Oct. 9, 2011 – 6:37 p.m.
Political Economy: Breaking the Mold
By John Cranford, CQ Columnist
Longtime observers of the increasingly dysfunctional budget and appropriations process on Capitol Hill tend to fall into two camps: those who say lawmakers are unable to do their No. 1 job because they are unwilling to make tough choices, and those who think the method of fiscal policy decision-making is fundamentally flawed.
For some people in both camps, one possible remedy lies in overhauling the way Congress adopts budgets and enacts appropriations. It’s an idea easily dismissed with a cliché: Changing the budget process is just rearranging deck chairs on the Titanic.
Well, maybe it isn’t. Maybe it is time to try a new tack. And perhaps Congress has established a laboratory that, at the very least, will prove that different times do demand different approaches to problem-solving.
The creation of the joint deficit reduction committee — coupled with a big enforcement hammer in the form of automatic spending cuts — is plainly a new approach to an old problem.
The path to fiscal policy compromise has long proved elusive. And it’s far from certain that the joint committee, with its equal membership from both parties and both chambers, will find it. The lawmakers on the joint committee are — from all appearances —taking their responsibility seriously and are intent on achieving their goal of at least $1.2 trillion in deficit reduction.
Relatively few outsiders are convinced that even the most well-intentioned group can succeed in the current political environment. For the most part, the lawmakers on the joint committee have close ties to their parties’ leaders. The impetus not to compromise — or at least to avoid concessions that would offend either the conservative base of the Republicans or the liberal base of the Democrats — is a high hurdle for mere politicians to leap.
Still, if by some miracle the joint committee produces and Congress accepts its work, that might signal that changing the process for decision-making can break logjams.
If so, maybe it’s also time to overhaul the basic machinery of budgeting that has been in place for more than three decades now — and no longer yields either the desired result of an annual budget to guide fiscal policy choices or permits enactment of routine spending bills in a timely way. Not since 1996 have all appropriations been completed by Oct. 1, the start of the fiscal year. On five occasions in the past decade, the work wasn’t finished until January or later. And catchall omnibus bills that cover the broad expanse of federal operations are the norm, not the exception — although they receive little scrutiny and are rarely subject to more than cursory debate.
A Two-Year Cycle
Overhauling the budget system need not be regarded solely as an admission of failure, although that charge is certainly out there. Recall that lawmakers have been trying to understand and manage the federal budget since enactment of the Budget and Accounting Act of 1921. That’s the law that stopped agencies from sending their budget requests straight to Congress, requiring that they be passed through the White House. It gave the president a chance to pre-empt submissions that were ill-advised or unwarranted on either political or policy grounds. And it gave Congress a more unified method of assessing the spending needs of the executive.

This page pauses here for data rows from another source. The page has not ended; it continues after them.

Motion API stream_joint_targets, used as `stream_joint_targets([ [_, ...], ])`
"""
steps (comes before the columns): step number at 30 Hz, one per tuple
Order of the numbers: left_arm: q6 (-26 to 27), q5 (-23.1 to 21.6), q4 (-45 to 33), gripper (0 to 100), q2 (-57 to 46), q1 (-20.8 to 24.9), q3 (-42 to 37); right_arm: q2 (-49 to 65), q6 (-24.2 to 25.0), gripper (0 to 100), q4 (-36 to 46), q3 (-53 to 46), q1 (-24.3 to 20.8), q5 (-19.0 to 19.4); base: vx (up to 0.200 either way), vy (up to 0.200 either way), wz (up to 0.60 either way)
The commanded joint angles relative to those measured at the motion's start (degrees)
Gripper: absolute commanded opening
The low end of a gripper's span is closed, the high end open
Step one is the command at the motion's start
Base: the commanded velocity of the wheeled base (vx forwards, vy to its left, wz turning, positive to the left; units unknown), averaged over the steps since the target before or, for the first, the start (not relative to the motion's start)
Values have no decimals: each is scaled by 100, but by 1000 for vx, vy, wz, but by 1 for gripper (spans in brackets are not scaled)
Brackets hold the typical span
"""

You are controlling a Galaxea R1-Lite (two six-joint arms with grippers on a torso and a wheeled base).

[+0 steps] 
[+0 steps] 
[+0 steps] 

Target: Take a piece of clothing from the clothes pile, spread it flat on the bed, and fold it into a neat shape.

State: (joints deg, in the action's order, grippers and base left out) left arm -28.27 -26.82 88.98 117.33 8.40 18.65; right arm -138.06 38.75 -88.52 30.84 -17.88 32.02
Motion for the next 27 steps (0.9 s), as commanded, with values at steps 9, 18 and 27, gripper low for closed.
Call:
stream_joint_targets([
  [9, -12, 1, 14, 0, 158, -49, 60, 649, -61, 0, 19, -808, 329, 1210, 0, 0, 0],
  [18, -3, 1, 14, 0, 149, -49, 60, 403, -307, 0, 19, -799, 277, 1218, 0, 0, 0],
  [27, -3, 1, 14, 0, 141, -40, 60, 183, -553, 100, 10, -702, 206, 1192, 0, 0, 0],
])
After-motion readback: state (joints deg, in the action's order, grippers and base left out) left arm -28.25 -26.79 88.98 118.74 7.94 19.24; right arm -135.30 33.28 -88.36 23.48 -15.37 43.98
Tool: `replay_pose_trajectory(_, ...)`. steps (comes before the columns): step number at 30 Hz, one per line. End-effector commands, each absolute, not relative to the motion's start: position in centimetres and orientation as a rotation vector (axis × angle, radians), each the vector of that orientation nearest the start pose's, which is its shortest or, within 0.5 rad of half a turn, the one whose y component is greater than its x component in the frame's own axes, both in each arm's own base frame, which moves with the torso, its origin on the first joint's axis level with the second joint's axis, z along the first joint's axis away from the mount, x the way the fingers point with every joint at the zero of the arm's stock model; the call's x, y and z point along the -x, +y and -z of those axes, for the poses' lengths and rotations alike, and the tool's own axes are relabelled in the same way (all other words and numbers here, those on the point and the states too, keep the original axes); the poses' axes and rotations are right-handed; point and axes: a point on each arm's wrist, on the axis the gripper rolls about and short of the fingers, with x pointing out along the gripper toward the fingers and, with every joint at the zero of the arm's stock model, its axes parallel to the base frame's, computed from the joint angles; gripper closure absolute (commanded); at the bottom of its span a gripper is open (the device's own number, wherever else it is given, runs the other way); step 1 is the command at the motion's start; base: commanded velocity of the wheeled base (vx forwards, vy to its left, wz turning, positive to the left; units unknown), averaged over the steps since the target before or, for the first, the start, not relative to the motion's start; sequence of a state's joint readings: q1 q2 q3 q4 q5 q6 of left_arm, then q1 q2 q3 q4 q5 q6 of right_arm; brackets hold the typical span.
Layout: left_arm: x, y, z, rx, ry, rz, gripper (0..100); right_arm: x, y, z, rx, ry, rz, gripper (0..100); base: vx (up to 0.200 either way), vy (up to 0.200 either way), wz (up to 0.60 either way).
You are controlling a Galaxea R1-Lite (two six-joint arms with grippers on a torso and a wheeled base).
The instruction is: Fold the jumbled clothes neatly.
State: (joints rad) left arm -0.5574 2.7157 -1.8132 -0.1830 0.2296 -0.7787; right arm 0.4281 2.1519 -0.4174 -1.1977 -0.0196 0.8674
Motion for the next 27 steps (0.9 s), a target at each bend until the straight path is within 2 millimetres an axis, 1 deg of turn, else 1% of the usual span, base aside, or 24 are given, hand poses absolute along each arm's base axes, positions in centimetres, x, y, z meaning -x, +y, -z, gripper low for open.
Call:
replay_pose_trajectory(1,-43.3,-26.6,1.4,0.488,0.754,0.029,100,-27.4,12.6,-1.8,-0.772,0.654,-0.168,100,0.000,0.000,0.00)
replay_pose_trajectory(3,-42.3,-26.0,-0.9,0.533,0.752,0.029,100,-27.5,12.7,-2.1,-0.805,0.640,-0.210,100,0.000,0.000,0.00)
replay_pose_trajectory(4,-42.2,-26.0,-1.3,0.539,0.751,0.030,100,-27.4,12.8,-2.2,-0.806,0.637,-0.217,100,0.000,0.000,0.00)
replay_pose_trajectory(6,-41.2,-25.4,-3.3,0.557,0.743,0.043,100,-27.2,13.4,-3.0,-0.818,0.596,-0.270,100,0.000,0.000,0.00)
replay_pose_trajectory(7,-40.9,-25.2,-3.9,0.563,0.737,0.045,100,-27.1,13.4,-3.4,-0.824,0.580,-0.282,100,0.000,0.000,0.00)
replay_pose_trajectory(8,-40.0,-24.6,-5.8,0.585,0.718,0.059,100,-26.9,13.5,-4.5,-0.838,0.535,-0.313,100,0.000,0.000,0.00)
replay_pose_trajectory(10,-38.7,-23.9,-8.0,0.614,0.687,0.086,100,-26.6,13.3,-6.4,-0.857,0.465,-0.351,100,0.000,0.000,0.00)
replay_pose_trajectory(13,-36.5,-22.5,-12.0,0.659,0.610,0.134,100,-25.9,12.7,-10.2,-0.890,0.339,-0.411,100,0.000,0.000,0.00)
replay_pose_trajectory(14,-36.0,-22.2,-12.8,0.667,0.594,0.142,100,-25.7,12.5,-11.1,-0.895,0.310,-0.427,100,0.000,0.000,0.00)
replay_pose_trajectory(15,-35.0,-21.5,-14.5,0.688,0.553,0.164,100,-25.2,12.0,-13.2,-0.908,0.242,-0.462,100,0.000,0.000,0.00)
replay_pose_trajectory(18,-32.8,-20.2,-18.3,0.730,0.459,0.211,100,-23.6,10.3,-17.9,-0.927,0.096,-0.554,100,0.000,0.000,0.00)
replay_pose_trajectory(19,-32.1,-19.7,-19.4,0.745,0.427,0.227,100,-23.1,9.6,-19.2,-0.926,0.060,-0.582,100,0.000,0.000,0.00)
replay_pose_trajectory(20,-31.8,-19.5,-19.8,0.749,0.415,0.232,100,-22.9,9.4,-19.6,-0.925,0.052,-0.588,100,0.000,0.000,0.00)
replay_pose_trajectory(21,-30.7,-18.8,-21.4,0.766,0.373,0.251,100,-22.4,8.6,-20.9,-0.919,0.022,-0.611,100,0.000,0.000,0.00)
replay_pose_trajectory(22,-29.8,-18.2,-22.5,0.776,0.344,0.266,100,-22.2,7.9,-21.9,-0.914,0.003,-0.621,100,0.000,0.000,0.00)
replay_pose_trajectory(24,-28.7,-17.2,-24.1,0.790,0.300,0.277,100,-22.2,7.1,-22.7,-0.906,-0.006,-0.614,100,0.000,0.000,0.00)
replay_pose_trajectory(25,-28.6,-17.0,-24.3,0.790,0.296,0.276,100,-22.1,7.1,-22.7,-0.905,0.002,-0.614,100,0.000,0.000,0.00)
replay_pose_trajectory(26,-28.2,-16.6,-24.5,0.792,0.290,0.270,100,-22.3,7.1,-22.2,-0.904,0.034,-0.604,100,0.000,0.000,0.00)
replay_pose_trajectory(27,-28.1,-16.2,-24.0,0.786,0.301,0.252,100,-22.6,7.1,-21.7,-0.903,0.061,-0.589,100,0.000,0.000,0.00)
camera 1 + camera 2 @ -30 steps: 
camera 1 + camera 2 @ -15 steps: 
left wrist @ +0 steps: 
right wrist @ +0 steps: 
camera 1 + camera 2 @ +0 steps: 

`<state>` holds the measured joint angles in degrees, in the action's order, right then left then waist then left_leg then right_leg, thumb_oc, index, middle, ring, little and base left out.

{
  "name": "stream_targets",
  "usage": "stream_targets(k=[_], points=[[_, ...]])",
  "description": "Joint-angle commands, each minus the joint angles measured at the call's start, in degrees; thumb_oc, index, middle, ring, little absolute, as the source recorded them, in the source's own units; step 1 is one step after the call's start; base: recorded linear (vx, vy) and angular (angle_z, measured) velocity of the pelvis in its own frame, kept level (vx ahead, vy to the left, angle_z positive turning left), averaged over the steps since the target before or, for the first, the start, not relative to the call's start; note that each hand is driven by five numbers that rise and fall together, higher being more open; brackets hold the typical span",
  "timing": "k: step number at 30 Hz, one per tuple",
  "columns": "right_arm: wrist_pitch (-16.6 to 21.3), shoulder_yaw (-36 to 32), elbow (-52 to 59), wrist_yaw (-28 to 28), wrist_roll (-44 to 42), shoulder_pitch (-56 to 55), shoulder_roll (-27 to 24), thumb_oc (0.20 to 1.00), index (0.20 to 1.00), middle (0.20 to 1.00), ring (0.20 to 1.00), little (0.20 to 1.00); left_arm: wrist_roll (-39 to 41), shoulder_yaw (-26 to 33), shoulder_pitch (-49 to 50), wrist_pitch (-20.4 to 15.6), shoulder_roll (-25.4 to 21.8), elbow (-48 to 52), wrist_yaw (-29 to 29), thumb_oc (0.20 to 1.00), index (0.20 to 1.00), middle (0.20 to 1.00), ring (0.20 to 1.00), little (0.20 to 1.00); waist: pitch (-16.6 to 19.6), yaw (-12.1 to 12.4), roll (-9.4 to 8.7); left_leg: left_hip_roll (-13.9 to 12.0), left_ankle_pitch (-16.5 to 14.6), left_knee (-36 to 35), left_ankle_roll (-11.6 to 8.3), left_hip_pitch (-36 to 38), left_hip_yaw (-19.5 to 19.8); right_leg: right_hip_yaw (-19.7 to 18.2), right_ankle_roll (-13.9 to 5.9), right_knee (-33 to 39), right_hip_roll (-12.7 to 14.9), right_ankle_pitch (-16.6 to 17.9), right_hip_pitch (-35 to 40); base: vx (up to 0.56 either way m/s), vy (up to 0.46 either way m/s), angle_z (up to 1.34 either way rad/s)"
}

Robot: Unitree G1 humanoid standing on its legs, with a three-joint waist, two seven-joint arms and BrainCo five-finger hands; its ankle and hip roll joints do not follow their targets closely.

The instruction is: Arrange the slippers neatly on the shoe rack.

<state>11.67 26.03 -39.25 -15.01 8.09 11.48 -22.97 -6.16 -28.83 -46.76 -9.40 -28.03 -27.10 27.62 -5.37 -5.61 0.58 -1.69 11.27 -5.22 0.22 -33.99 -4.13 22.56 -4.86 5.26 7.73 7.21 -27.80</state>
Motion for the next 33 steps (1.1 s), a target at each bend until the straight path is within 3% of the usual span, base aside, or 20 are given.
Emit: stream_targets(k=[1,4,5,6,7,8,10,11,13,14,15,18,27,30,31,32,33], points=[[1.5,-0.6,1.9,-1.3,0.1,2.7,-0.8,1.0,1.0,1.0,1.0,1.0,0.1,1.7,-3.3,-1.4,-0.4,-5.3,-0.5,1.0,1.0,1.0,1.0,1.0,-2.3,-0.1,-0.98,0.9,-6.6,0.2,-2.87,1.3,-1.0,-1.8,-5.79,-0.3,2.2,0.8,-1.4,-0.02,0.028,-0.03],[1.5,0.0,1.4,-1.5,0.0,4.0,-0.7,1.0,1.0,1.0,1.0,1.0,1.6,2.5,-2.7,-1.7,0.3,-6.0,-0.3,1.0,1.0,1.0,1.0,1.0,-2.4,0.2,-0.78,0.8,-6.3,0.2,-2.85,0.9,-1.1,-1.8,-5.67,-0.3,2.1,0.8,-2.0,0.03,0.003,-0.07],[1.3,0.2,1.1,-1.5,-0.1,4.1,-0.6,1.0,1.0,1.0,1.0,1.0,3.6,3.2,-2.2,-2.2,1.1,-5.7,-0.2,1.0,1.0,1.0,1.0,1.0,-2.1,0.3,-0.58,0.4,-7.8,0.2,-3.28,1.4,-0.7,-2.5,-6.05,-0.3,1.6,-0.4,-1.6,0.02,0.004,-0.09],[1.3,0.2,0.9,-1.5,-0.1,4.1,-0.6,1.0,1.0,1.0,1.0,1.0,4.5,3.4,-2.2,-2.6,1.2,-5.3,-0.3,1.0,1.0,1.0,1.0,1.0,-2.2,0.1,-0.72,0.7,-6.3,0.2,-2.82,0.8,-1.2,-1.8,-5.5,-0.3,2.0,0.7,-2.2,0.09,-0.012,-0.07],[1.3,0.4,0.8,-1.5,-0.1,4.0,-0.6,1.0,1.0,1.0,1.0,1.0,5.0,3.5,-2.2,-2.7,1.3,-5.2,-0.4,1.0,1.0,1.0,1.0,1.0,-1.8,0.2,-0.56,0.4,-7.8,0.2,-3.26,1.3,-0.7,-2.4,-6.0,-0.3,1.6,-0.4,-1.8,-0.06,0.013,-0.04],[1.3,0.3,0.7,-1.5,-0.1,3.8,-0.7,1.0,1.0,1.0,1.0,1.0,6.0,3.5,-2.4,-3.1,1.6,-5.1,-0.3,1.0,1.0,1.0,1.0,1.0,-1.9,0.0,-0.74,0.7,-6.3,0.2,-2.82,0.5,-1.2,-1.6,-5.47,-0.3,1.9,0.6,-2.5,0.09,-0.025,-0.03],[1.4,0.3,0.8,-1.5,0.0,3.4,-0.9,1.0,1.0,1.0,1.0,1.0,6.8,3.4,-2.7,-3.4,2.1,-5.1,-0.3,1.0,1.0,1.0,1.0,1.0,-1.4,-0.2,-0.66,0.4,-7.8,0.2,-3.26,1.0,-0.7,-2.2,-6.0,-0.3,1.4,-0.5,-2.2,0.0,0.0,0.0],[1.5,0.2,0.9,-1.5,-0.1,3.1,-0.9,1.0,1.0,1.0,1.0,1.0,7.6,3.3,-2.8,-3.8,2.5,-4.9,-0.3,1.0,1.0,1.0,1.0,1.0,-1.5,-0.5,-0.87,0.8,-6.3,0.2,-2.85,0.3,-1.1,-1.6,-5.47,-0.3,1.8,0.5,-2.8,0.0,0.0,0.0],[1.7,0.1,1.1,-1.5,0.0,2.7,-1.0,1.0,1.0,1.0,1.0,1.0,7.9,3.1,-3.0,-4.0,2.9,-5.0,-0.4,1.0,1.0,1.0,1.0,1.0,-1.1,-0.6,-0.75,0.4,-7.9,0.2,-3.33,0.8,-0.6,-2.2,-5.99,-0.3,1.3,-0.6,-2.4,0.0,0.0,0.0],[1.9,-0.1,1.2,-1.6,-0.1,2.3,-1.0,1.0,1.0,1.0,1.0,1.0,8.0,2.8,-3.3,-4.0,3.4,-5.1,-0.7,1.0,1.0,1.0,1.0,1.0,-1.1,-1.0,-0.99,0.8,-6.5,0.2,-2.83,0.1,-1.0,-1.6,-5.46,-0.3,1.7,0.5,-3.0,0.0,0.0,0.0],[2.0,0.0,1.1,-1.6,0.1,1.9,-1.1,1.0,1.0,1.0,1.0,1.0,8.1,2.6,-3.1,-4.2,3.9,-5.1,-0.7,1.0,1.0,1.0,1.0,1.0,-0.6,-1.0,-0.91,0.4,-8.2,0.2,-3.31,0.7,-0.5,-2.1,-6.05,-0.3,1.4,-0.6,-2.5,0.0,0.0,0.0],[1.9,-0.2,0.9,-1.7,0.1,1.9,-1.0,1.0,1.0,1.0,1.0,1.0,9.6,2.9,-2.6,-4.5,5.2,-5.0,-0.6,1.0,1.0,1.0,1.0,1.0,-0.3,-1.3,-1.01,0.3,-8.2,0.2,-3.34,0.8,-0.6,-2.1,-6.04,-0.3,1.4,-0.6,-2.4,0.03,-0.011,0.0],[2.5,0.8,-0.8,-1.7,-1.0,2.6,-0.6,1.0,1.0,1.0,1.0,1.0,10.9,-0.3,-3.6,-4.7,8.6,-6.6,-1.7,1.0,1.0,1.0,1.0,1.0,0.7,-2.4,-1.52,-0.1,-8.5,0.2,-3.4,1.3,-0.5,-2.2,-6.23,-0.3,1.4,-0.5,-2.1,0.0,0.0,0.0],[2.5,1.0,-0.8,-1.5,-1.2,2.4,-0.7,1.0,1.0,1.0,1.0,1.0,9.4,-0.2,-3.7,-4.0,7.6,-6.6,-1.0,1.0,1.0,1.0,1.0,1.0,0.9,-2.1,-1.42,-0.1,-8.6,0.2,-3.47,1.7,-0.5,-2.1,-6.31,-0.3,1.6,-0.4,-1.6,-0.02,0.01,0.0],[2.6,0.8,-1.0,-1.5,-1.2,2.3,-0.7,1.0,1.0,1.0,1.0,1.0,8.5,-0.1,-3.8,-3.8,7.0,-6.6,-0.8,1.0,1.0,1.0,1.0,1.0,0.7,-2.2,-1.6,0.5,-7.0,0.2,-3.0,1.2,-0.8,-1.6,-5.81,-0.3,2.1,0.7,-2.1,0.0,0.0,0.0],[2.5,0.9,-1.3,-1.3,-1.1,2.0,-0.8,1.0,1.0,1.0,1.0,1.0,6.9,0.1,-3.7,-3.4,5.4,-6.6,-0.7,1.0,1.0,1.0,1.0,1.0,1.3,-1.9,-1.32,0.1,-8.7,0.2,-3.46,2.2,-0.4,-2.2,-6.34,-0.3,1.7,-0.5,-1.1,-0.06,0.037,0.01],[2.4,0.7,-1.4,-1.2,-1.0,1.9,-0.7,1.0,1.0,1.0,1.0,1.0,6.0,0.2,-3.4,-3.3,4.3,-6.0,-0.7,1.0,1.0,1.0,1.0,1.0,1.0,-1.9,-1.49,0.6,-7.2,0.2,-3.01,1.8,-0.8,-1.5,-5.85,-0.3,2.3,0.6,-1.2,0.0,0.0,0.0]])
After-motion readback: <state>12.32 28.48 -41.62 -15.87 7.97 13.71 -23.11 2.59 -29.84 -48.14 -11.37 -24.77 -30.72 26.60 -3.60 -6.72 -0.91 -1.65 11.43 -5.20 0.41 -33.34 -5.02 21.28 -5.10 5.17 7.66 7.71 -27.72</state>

Still, that law proved insufficient after a time to meet Capitol Hill’s desire for budgetary control, and so we got the 1974 Budget Act, which established the system of budget resolutions followed by appropriations bills that is supposed to work today.
Last week, the Senate Budget Committee held a love-fest hearing of sorts over the idea of moving to a two-year budget cycle. That would require lawmakers to make fiscal choices one year and allow them to conduct detailed oversight into Washington’s operations and the nation’s needs the next.
Political Economy: Breaking the Mold
The idea is that most discretionary-spending decisions are made at the margins anyway, and they can be altered at the margins if an emergency warrants. So, why waste time every year fighting the same battles — both the petty ones and the deeply ideological ones — when lawmakers might better spend some of their time reviewing in depth the consequences of their actions and the underlying performance of the government?
The idea of a biennial budget has many detractors, of course, not least among them those with the most vested interest in holding the purse as close as possible: the appropriators. But, while the members of the Appropriations committees, or some of them anyway, might have a clear sense of what they are doing and why, the current process hardly appears rational to the rest of the world.
Moving to a two-year cycle also won’t remove the underlying differences that make budgeting such a difficult exercise. But a change in venue — or timing — can upset entrenched dynamics and give participants a new perspective. There are expectations that the joint committee might be looking at budget processes along with tax and spending priorities. Perhaps they will conclude that it’s high time for a change in the ways in which lawmakers do their business.